We salute Rep Velazquez's common sense and commitment to Public Health and
At the Dec. 3 meeting the EPA mentioned that the next tentative community meeting date to discuss further progress on the gowanus canal/.superfund saga will be january 21st
We will advise more details as the date draws closer.

OP-ED: Gowanus needs Superfund status to ensure restoration

New York Daily News – Brooklyn Insert

December 8, 2009

by Rep. Nydia Velázquez

"The Gowanus Canal has earned its place in the pages of Brooklyn
history. First a creek and later expanding into a canal, it served as
a hub for New York’s Industrial Revolution.

Even today, Gowanus stands at the core of local industry.

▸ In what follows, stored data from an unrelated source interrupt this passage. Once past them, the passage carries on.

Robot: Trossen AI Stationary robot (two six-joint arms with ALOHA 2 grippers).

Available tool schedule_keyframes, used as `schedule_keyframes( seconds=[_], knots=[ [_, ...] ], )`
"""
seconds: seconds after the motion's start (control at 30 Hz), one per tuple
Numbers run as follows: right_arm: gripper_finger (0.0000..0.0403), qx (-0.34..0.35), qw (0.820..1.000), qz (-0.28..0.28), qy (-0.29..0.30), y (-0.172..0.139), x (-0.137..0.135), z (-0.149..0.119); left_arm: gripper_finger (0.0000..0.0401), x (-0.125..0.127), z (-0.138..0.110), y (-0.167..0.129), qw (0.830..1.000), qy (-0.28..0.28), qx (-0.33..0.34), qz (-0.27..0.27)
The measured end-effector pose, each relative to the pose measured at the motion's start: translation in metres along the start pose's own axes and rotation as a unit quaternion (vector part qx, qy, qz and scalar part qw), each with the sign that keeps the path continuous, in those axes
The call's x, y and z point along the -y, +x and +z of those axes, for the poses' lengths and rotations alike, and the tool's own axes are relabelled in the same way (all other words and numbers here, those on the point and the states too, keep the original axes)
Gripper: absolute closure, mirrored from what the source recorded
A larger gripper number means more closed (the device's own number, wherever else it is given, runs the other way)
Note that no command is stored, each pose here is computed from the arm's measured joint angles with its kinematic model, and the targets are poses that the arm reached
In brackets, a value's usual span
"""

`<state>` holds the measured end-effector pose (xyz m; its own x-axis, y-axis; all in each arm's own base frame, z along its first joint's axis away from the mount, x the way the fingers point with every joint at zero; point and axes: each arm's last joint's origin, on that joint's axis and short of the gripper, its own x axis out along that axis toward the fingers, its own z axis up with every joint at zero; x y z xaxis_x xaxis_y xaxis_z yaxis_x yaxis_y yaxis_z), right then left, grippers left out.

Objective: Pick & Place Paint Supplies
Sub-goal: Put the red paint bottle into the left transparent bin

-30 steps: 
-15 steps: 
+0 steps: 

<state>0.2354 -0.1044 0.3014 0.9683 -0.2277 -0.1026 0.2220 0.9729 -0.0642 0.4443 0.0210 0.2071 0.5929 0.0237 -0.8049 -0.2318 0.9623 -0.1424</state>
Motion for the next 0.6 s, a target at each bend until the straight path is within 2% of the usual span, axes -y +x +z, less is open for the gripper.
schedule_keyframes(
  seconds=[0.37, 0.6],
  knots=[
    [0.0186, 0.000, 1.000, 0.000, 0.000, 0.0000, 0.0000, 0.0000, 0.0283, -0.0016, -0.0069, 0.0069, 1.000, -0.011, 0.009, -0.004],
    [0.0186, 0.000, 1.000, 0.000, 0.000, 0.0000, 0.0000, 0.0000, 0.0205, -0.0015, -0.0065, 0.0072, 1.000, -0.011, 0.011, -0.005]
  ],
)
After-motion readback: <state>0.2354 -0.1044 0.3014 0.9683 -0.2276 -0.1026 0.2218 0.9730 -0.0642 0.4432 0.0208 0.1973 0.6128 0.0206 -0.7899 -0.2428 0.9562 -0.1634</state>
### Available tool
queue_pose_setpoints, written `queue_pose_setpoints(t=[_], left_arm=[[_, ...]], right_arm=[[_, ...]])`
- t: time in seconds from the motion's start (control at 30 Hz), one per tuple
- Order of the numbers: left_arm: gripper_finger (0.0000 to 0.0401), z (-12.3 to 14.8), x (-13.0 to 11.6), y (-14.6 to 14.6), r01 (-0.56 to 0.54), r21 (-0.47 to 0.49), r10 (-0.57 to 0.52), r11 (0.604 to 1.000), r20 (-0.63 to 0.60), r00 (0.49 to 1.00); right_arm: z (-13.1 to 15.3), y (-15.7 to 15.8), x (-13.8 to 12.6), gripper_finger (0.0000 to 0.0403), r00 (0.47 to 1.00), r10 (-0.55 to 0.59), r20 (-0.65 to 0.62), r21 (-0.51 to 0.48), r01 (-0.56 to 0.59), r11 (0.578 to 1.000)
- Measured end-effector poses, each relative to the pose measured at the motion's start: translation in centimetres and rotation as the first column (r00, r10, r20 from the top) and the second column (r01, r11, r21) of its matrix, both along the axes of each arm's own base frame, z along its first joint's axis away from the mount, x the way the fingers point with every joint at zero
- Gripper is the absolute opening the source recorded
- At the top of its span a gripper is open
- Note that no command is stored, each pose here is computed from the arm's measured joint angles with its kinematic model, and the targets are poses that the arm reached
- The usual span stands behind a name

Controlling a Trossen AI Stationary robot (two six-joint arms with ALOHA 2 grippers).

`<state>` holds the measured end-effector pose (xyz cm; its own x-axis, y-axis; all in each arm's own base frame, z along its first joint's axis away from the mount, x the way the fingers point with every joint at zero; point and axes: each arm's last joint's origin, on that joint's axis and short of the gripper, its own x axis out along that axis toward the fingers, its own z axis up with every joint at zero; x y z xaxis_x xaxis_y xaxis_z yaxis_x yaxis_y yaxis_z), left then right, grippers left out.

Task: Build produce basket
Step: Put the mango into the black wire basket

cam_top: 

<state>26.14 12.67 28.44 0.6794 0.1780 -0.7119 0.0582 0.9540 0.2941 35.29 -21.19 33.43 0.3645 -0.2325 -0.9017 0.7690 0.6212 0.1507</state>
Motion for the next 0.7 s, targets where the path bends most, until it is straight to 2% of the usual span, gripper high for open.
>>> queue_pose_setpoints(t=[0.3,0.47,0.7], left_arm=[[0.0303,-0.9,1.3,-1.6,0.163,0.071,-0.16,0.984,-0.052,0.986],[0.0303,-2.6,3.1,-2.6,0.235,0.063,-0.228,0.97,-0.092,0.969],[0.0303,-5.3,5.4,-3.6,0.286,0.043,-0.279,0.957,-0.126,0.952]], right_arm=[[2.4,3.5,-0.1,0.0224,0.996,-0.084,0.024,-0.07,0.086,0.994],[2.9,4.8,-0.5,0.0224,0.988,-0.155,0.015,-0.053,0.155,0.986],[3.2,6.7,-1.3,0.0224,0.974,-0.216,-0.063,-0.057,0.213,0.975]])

It is an
integral thread in the fabric of our community, and has been referred
to as "the Jewel of Brooklyn."

Neighborhoods like Park Slope and Carroll Gardens could not have been
built without its waters, which ferried wood, brick and brownstone
from New Jersey and the Upper Hudson. With its location just steps
away from the homes of thousands of New York families, it is
critically important that we protect the canal and restore integrity
to its waters.

Pollution within Gowanus is not a new problem. Brooklynites have been
calling for its cleanup since the 1880’s and, by 1911, Mayor William
Jay Gaynor activated a flushing tunnel.

Today, several suggestions have been made for its remediation.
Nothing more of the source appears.